Leave the pictures out and return every line below exactly.

-------

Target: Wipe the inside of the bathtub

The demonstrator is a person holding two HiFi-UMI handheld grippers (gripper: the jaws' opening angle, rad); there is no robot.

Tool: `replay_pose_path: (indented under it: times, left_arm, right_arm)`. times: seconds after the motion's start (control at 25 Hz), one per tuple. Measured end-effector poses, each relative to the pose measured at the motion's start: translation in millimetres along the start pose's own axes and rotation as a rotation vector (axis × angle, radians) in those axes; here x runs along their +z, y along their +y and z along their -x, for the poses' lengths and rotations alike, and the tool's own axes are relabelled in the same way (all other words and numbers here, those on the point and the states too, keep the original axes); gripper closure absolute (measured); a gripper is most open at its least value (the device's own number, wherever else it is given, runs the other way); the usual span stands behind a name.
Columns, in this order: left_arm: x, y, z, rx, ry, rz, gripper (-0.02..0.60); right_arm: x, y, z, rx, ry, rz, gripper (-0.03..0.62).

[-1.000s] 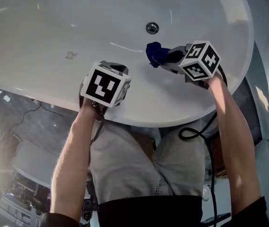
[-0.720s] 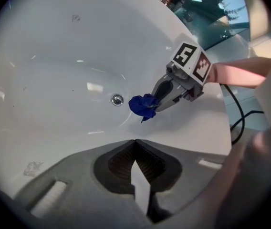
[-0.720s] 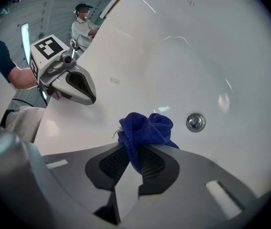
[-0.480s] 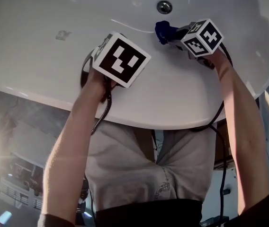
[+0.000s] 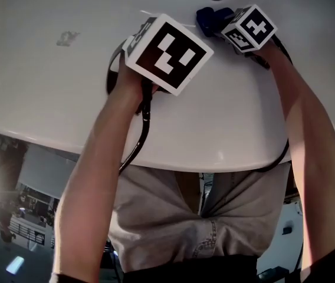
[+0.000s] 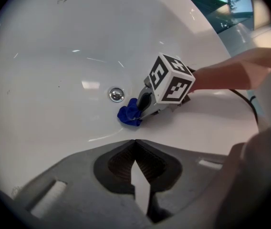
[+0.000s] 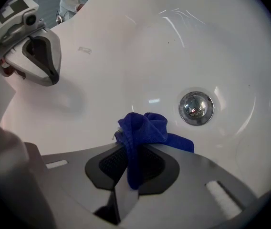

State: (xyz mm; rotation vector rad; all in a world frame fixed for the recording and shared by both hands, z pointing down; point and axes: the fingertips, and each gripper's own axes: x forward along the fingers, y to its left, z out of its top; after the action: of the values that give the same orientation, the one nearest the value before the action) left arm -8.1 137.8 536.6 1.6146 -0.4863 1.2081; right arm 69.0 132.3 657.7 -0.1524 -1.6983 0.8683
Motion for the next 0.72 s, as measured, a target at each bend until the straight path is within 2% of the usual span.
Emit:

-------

> _Answer below_
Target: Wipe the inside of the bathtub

The demonstrator is a person holding two HiFi-UMI handheld grippers (gripper: the jaws' opening angle, rad); there is no robot.

Tool: `replay_pose_path: (indented under it: times, left_arm, right_arm)`. times: seconds after the motion's start (control at 25 Hz), one per tuple. Measured end-effector poses, each relative to the pose measured at the motion's start: translation in millimetres along the start pose's own axes and rotation as a rotation vector (axis × angle, radians) in those axes; here x runs along their +z, y along their +y and z along their -x, for the poses' lengths and rotations alike, and the tool's own axes are relabelled in the same way (all other words and numbers here, those on the point and the states too, keep the original axes); gripper closure absolute (measured); a gripper is most open at its least value (the device's own number, wherever else it is given, runs the other way); the usual span stands behind a name.
Columns, in this order: left_arm: x, y, z, rx, ry, rz, gripper (-0.02..0.60); right_arm: x, y, z, rx, ry, rz, gripper (-0.03..0.62).

[-1.000s] 
[-0.720s] 
[-0.720s] 
[-0.480s] 
[+0.000s] 
[+0.000s] 
[+0.000s] 

State: (xyz mm; rotation vector rad; all in a world frame fixed for the recording and shared by both hands, z pointing down; point and axes: the fingertips, and each gripper's own axes: x forward along the fingers, y to its left, z out of its top; after the action: of the values that give the same orientation, the one nearest the value before the action) left arm -8.1 137.8 536.6 1.6146 -0.4863 1.2081; right arm 69.0 132.3 657.7 -0.1524 -1.6983 0.8683
Motion for the next 0.72 s, as measured, a target at each bend until the straight path is within 2% of the usual span.
Emit:

This answer is now finished.